ANTALYA 3
"Aman Allahım bu nasıl bir lezzet, piyazın içerisindeki tahinli sos, şişteki kıymanın tadını patlatmış. Bir dahaki sefere beraberimde gelecek olanlar da bu lezzete ulaşmalı. Üzerine yediğim kabak tatlısı da lifsiz kabaktan yapılmış, yine tahinle ve cevizle servis edilince de, hamamda, ıslanan peştemalin vücudu sardığı gibi sarıyor" diye düşünüyorsunuz. Ama ikram edilecek olan çayı, kahveyi istemiyorsunuz. Hem denize karşı içmeyi, hem de ağzınızdaki tadın bir süre daha devam etmesini istiyorsunuz.

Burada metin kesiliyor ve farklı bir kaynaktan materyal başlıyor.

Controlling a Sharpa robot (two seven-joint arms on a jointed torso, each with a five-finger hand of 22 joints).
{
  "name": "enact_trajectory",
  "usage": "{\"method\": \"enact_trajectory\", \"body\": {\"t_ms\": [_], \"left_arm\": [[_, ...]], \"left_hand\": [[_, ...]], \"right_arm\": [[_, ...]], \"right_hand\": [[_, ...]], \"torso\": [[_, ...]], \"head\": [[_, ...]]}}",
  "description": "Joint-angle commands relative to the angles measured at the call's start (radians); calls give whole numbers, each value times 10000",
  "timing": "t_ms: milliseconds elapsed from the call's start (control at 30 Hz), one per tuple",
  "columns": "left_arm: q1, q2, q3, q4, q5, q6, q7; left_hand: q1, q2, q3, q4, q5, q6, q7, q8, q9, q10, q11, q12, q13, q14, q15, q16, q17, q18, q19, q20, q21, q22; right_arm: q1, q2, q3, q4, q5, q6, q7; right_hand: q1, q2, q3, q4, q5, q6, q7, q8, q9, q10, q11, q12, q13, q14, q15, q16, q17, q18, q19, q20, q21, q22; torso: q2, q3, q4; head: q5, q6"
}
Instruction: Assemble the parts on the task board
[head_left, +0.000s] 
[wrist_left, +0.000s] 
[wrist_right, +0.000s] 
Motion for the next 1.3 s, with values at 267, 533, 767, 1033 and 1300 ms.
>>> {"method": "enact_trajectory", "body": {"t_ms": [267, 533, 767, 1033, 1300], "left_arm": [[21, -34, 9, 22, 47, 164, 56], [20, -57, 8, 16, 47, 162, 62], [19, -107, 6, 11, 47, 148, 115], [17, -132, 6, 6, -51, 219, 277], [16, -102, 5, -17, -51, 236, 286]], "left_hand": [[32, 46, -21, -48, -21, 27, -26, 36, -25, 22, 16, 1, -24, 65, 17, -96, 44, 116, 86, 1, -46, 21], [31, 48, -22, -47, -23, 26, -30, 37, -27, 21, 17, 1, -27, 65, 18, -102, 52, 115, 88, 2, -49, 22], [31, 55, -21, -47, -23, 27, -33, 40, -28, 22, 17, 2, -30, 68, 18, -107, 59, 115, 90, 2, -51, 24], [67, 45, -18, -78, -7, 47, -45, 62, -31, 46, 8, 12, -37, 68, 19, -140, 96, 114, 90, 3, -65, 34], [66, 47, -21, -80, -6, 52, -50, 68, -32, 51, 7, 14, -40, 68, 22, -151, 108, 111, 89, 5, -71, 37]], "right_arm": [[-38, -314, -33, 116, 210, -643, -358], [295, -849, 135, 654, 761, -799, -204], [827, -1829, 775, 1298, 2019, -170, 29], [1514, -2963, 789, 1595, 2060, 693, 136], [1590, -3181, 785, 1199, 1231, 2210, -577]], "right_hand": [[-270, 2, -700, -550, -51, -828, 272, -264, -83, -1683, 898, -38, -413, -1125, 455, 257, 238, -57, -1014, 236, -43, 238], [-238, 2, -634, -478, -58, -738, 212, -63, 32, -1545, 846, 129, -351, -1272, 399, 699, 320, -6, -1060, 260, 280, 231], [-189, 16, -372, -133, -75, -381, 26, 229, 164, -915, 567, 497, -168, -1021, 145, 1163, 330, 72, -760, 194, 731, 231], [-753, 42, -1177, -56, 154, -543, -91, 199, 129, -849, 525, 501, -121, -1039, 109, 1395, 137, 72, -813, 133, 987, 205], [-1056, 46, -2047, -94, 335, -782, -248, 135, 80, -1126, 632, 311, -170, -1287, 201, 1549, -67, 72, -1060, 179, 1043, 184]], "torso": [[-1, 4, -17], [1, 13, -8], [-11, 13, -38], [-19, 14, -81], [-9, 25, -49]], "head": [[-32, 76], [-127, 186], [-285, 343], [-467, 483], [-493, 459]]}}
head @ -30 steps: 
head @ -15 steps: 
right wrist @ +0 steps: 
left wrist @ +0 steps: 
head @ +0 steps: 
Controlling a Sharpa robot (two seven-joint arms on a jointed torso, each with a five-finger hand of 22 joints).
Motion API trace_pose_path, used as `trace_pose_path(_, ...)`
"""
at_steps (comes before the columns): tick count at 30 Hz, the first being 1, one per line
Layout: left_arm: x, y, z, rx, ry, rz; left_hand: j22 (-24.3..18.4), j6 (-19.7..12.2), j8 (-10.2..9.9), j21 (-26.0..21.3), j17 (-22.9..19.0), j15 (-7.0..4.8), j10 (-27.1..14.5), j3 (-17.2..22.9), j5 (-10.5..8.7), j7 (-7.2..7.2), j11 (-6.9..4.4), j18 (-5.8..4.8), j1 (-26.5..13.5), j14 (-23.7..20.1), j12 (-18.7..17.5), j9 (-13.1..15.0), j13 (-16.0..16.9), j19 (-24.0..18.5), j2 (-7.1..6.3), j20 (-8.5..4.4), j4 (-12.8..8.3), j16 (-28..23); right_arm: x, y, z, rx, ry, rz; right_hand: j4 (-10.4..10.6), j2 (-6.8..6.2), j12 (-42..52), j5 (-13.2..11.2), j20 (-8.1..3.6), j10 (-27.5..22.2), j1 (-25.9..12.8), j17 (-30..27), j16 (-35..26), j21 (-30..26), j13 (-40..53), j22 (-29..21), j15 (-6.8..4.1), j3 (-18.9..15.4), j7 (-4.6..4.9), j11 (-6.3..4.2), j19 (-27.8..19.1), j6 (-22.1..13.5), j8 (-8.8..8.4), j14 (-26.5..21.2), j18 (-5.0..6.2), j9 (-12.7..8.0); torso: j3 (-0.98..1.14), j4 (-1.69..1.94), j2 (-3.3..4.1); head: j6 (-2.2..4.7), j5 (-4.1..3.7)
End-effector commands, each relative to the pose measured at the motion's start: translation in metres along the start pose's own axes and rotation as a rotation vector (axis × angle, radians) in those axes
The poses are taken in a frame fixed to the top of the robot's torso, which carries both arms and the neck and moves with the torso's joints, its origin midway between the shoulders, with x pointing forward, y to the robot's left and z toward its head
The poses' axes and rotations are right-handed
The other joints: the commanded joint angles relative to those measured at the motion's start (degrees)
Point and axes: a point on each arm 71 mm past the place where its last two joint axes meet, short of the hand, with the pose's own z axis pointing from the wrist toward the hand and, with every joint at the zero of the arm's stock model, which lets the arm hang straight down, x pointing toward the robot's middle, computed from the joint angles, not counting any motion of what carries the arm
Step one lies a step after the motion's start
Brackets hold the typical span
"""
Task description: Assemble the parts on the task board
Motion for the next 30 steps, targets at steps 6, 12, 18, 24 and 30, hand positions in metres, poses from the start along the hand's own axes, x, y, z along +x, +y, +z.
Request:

Oradan ayrılırken, daha teknedeyken karar verdiğin Fener bölgesine doğru gidiyorsun. Giderken eski lara yolunda gördüğün ağaçların gölgesindeki yolun kenarındaki evler, kafeler, parklar dikkatini çekiyor. Bu evlerden birisinde otursam, gündüzleri çay içmekten vücudumda zerre kadar demir kalmazdı, her gece ise denizin üzerinde beliren mehtabı kadehe koyacağım diye, kanım gördüğüm düden şelalesi gibi akardı damarlarımda diye geçiriyorsun içinden.
Fener'e vardığında, deniz manzaralı bir masa seçiyorsun kendine. Oturup masmavi denizi seyrederken, garsonun sesi ile kendine geliyorsun;
"Hoş geldiniz, ne arzu edersiniz?"
Denize karşı yudumlayacağın Türk kahveni sipariş ediyorsun.
Kahveni içerken masmavi denizin üzerindeki tur teknesini ve tekneden yükselen müzik sesi dikkatini çekiyor. Birkaç saat önce o teknenin içinde ne kadar keyifli zaman geçirdiğini düşününce kahvenin verdiği keyif de katlanıyor.
Saatine baktoğında zamanın ne kadar hızlı geçtiğini ve denizden gördüğün, denize dökülen düden şelalesini, karadan da görmek istediğin için buraya geldiğin aklına geliyor.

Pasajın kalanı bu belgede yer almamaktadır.